**Task to carry out:** Report how many lines of the entries below contain the word "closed", and nothing more.

Data records
Content starts

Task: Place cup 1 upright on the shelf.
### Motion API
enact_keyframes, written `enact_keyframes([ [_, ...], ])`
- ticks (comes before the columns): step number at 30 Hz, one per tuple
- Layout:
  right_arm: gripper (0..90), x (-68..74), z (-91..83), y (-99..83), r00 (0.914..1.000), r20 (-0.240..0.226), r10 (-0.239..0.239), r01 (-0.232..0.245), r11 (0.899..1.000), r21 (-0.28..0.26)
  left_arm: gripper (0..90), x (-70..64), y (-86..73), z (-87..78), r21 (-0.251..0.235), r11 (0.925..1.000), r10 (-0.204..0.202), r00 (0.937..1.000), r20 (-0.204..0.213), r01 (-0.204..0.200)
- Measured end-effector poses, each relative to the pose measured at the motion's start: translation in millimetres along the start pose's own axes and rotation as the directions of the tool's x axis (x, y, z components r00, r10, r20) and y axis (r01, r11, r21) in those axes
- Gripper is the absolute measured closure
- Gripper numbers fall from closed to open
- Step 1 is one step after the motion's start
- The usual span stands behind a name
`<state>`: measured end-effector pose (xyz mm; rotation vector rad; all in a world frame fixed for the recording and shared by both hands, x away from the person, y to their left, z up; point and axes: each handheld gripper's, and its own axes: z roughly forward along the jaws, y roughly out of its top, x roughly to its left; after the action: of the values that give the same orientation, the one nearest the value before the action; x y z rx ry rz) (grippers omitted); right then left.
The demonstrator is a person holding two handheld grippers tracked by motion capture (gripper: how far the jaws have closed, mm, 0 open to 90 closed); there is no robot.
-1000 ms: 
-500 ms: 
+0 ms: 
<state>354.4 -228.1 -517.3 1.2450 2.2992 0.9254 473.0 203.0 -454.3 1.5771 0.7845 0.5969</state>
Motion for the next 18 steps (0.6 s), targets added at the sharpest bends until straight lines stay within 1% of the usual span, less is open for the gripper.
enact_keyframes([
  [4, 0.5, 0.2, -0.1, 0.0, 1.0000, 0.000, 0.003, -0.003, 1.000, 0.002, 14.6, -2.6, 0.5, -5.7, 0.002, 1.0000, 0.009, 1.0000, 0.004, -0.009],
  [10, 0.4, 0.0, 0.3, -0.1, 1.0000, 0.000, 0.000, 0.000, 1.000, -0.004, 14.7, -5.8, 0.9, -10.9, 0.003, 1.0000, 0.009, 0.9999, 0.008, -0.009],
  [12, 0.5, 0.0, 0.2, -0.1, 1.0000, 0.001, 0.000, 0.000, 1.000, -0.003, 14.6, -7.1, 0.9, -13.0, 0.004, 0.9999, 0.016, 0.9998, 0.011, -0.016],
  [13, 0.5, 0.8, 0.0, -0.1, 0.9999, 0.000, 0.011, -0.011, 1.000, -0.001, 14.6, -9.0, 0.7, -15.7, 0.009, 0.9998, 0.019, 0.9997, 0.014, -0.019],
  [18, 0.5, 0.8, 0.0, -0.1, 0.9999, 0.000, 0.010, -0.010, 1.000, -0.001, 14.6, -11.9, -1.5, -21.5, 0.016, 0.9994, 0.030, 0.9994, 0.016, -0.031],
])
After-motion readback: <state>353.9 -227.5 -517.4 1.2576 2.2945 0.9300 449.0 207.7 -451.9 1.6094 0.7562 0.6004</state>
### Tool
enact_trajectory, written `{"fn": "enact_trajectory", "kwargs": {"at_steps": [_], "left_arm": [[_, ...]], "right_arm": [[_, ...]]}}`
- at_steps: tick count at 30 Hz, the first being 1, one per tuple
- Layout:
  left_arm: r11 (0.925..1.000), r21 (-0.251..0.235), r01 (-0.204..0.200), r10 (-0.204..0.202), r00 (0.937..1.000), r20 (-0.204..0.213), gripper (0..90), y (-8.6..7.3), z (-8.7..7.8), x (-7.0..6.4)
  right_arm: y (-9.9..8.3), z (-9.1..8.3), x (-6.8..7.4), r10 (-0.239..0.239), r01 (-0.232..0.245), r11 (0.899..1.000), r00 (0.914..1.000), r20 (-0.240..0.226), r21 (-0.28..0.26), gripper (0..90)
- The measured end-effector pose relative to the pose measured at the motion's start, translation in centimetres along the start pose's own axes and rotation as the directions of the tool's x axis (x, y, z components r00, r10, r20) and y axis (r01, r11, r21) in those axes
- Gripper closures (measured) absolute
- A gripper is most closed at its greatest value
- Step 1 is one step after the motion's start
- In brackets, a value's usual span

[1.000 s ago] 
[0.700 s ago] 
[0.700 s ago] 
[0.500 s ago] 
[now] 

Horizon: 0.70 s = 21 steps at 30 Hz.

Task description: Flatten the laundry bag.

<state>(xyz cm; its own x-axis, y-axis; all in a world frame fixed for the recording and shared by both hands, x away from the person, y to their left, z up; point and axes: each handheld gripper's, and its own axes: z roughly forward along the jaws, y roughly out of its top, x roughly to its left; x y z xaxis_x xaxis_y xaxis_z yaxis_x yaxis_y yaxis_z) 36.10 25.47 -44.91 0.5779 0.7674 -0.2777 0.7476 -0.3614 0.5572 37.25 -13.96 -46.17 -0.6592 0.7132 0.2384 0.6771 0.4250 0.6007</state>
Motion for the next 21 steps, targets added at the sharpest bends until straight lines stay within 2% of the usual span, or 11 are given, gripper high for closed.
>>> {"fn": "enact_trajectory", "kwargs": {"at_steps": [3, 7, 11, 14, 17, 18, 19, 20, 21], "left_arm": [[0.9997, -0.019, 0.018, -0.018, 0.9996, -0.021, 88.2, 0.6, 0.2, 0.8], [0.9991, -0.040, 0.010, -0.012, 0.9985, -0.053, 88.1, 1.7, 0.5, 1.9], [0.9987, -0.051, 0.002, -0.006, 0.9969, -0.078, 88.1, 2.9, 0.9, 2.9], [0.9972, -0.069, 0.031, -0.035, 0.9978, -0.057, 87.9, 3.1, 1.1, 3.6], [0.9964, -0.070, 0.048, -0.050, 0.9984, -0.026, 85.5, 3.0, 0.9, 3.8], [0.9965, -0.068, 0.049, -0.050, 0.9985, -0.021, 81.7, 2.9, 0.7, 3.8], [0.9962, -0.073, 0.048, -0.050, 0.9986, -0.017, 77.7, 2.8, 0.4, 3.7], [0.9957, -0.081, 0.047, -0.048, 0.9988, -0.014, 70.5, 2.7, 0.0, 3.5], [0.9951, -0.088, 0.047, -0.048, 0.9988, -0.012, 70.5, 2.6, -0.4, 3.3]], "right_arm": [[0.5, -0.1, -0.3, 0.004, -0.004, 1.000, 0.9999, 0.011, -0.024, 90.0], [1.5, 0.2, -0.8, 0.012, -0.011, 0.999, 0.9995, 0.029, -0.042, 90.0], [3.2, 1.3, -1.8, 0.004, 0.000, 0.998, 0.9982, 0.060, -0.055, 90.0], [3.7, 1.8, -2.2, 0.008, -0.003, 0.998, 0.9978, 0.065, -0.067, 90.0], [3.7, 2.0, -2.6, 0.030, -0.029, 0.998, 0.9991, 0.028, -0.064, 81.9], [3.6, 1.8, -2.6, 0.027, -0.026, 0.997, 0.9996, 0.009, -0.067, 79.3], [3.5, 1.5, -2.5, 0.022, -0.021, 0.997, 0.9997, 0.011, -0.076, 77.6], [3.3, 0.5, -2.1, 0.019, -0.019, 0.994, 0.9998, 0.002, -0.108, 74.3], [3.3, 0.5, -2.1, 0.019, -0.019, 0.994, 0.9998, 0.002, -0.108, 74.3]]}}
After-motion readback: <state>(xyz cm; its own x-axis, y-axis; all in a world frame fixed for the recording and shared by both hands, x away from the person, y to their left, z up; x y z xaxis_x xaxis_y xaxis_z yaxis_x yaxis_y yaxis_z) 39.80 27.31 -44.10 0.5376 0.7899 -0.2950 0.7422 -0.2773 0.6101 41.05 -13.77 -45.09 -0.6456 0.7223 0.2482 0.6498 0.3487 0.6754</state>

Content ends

**Solution to this exercise:** 4